#### To do:
Every line of the material needs an exact copy, apart from the images.

#### Input data:
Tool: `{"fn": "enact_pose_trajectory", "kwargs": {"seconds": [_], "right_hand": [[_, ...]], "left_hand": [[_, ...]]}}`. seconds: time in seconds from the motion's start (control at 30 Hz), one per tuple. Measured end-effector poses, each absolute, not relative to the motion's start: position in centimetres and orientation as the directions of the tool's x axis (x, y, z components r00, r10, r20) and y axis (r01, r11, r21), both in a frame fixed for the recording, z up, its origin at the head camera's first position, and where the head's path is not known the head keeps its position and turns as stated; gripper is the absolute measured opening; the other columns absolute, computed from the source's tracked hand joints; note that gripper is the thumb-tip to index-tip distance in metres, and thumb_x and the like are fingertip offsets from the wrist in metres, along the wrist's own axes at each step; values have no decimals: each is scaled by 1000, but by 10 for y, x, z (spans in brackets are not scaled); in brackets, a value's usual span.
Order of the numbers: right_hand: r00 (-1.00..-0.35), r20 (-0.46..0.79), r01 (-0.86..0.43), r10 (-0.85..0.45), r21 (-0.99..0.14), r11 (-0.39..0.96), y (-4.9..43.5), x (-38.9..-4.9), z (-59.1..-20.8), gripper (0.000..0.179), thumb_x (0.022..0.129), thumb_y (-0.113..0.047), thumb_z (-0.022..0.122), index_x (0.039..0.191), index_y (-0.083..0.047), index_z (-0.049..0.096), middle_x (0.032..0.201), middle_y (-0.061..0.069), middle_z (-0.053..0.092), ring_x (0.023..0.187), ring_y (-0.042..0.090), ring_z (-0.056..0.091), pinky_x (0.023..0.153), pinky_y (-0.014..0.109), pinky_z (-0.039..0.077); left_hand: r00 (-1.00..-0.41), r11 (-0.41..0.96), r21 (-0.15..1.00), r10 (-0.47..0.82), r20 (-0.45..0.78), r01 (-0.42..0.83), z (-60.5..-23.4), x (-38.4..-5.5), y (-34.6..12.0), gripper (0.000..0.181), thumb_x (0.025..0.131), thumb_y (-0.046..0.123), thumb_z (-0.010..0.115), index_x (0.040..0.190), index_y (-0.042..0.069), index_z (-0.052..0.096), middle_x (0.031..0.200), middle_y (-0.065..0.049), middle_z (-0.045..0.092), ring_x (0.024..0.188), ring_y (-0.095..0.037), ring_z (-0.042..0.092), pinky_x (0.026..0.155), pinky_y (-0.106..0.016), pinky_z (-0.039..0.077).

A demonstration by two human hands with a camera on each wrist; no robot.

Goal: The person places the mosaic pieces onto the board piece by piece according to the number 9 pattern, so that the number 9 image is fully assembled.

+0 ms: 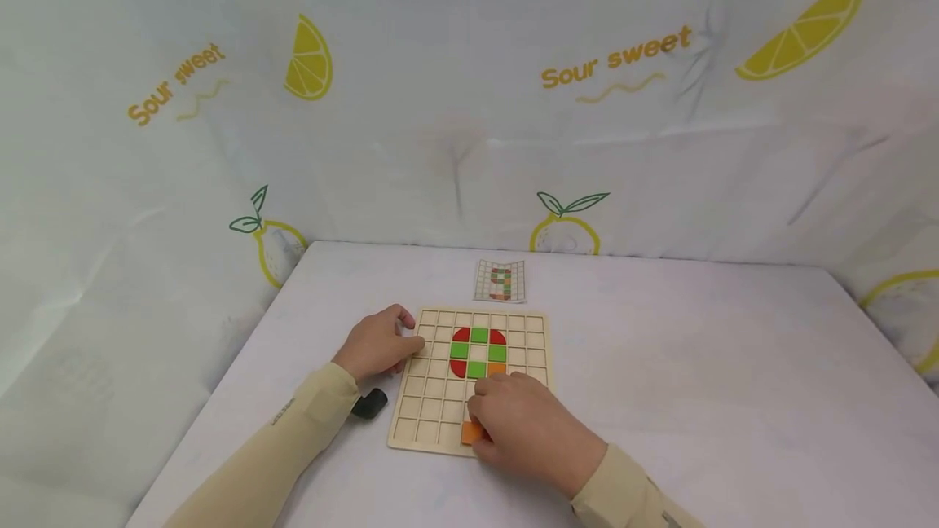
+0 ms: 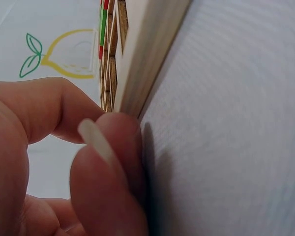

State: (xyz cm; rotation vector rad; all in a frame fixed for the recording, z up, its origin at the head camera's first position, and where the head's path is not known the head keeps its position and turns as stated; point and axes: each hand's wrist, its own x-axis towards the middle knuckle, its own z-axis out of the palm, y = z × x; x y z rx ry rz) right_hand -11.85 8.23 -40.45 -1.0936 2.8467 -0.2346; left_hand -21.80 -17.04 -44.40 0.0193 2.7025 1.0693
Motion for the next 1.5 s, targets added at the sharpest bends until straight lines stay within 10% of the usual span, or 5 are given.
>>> {"fn": "enact_pose_trajectory", "kwargs": {"seconds": [0.93, 1.5], "right_hand": [[-768, -9, -630, -641, -171, 757, 93, -120, -399, 12, 86, -30, 87, 88, -22, 77, 82, -16, 59, 74, 3, 47, 71, 30, 50], [-855, -144, -465, -498, -210, 860, 212, -61, -403, 17, 88, -37, 88, 101, -33, 77, 98, -24, 60, 85, -5, 52, 77, 31, 58]], "left_hand": [[-970, 724, 684, 93, -224, -89, -443, -218, -171, 33, 94, 31, 75, 118, 12, 63, 60, 0, 63, 51, -14, 58, 56, -28, 46], [-963, 749, 656, 95, -251, -97, -440, -214, -170, 34, 95, 31, 72, 122, 12, 62, 61, -3, 64, 53, -16, 57, 61, -29, 46]]}}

#### Exercise answer:
Tool: `{"fn": "enact_pose_trajectory", "kwargs": {"seconds": [_], "right_hand": [[_, ...]], "left_hand": [[_, ...]]}}`. seconds: time in seconds from the motion's start (control at 30 Hz), one per tuple. Measured end-effector poses, each absolute, not relative to the motion's start: position in centimetres and orientation as the directions of the tool's x axis (x, y, z components r00, r10, r20) and y axis (r01, r11, r21), both in a frame fixed for the recording, z up, its origin at the head camera's first position, and where the head's path is not known the head keeps its position and turns as stated; gripper is the absolute measured opening; the other columns absolute, computed from the source's tracked hand joints; note that gripper is the thumb-tip to index-tip distance in metres, and thumb_x and the like are fingertip offsets from the wrist in metres, along the wrist's own axes at each step; values have no decimals: each is scaled by 1000, but by 10 for y, x, z (spans in brackets are not scaled); in brackets, a value's usual span.
Order of the numbers: right_hand: r00 (-1.00..-0.35), r20 (-0.46..0.79), r01 (-0.86..0.43), r10 (-0.85..0.45), r21 (-0.99..0.14), r11 (-0.39..0.96), y (-4.9..43.5), x (-38.9..-4.9), z (-59.1..-20.8), gripper (0.000..0.179), thumb_x (0.022..0.129), thumb_y (-0.113..0.047), thumb_z (-0.022..0.122), index_x (0.039..0.191), index_y (-0.083..0.047), index_z (-0.049..0.096), middle_x (0.032..0.201), middle_y (-0.061..0.069), middle_z (-0.053..0.092), ring_x (0.023..0.187), ring_y (-0.042..0.090), ring_z (-0.056..0.091), pinky_x (0.023..0.153), pinky_y (-0.014..0.109), pinky_z (-0.039..0.077); left_hand: r00 (-1.00..-0.41), r11 (-0.41..0.96), r21 (-0.15..1.00), r10 (-0.47..0.82), r20 (-0.45..0.78), r01 (-0.42..0.83), z (-60.5..-23.4), x (-38.4..-5.5), y (-34.6..12.0), gripper (0.000..0.181), thumb_x (0.025..0.131), thumb_y (-0.046..0.123), thumb_z (-0.010..0.115), index_x (0.040..0.190), index_y (-0.042..0.069), index_z (-0.052..0.096), middle_x (0.031..0.200), middle_y (-0.065..0.049), middle_z (-0.045..0.092), ring_x (0.024..0.188), ring_y (-0.095..0.037), ring_z (-0.042..0.092), pinky_x (0.026..0.155), pinky_y (-0.106..0.016), pinky_z (-0.039..0.077).

A demonstration by two human hands with a camera on each wrist; no robot.

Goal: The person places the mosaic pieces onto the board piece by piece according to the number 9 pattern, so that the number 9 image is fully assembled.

+0 ms: 
+0 ms: 

State: (xyz cm; rotation vector rad; all in a frame fixed for the recording, z up, its origin at the head camera's first position, and where the head's path is not known the head keeps its position and turns as stated; point and axes: each hand's wrist, its own x-axis towards the middle knuckle, its own z-axis out of the palm, y = z × x; x y z rx ry rz) right_hand -11.85 8.23 -40.45 -1.0936 2.8467 -0.2346; left_hand -21.80 -17.04 -44.40 0.0193 2.7025 1.0693
Motion for the next 1.5 s, targets added at the sharpest bends until straight lines stay within 10% of the usual span, or 5 are given.
>>> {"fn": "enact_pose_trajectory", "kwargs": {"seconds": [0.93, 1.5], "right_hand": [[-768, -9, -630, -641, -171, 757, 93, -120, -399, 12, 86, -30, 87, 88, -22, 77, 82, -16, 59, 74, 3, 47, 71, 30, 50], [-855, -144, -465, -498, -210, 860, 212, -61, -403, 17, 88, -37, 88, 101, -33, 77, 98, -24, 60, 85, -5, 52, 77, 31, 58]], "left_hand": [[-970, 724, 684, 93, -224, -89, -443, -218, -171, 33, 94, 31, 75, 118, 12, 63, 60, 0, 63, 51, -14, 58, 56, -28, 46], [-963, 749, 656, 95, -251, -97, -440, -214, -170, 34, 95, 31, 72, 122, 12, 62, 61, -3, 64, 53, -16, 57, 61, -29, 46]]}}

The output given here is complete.